§ DATASET EXTRACT
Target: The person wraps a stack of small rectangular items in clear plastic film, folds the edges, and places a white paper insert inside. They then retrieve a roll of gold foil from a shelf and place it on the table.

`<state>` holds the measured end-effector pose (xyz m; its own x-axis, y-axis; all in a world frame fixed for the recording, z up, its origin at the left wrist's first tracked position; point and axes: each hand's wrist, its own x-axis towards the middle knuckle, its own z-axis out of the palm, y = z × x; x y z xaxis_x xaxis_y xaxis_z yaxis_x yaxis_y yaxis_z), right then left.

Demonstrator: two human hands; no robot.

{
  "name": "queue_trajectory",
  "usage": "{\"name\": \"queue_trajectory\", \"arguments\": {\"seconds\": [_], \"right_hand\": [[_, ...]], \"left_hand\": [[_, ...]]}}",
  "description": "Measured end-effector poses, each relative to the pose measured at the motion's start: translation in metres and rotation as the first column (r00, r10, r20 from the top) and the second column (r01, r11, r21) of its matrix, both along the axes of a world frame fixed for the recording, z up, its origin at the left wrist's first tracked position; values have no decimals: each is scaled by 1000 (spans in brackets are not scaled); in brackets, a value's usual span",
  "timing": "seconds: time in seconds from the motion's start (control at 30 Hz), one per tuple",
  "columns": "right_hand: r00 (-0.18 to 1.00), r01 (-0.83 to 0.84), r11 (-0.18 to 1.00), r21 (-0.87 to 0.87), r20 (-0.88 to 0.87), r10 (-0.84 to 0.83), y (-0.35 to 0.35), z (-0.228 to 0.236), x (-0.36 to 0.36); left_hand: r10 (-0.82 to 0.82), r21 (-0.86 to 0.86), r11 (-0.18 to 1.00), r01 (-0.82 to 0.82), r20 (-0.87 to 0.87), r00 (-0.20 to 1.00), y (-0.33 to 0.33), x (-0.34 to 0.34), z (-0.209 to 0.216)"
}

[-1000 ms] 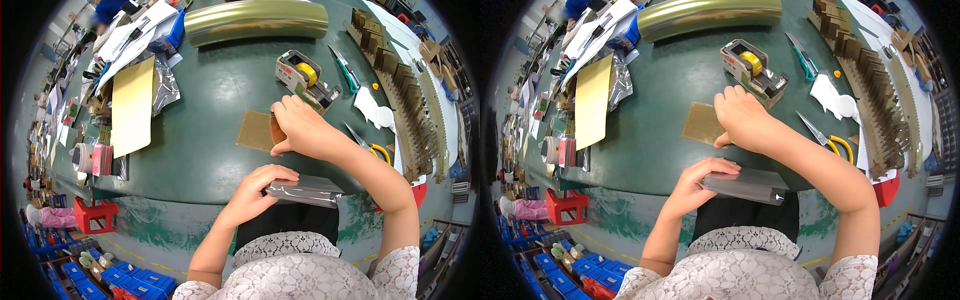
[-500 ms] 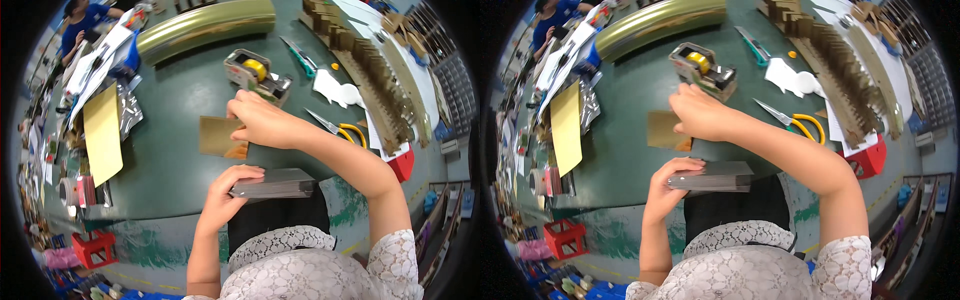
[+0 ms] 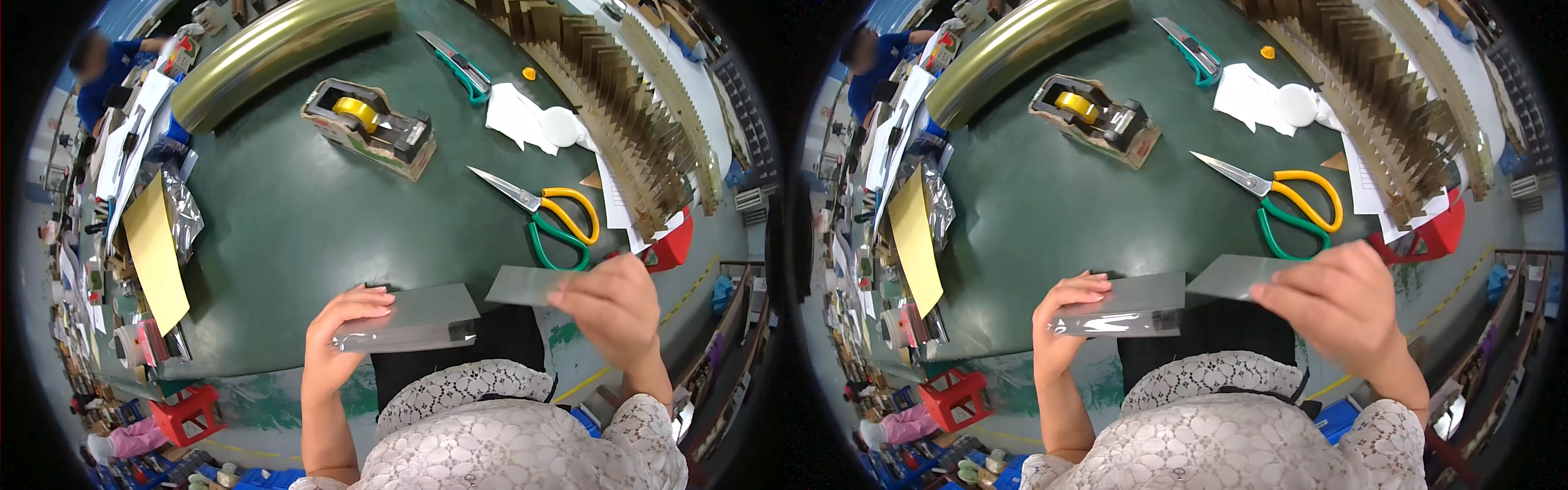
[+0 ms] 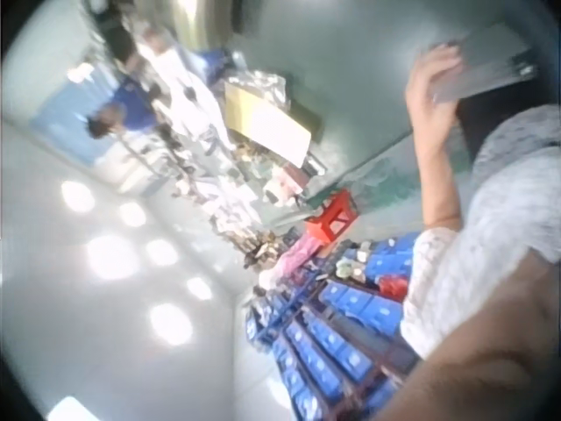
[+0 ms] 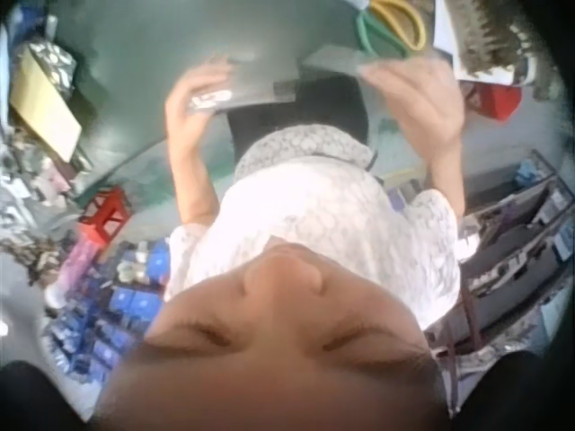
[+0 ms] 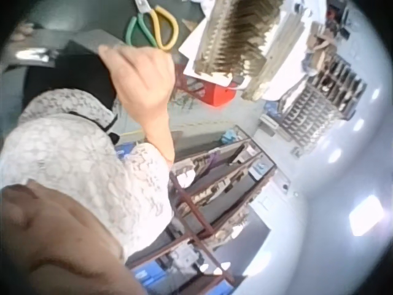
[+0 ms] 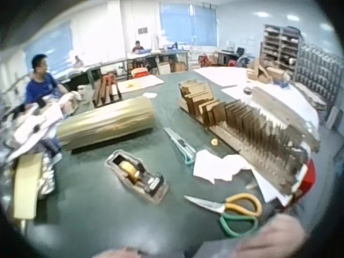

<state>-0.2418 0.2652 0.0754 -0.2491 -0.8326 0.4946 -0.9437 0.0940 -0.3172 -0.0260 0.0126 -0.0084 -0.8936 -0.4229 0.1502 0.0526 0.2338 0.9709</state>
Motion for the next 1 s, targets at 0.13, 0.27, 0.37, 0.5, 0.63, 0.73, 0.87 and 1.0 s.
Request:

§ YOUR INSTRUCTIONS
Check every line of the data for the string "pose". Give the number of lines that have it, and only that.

§ OUTPUT FOR THIS TASK
2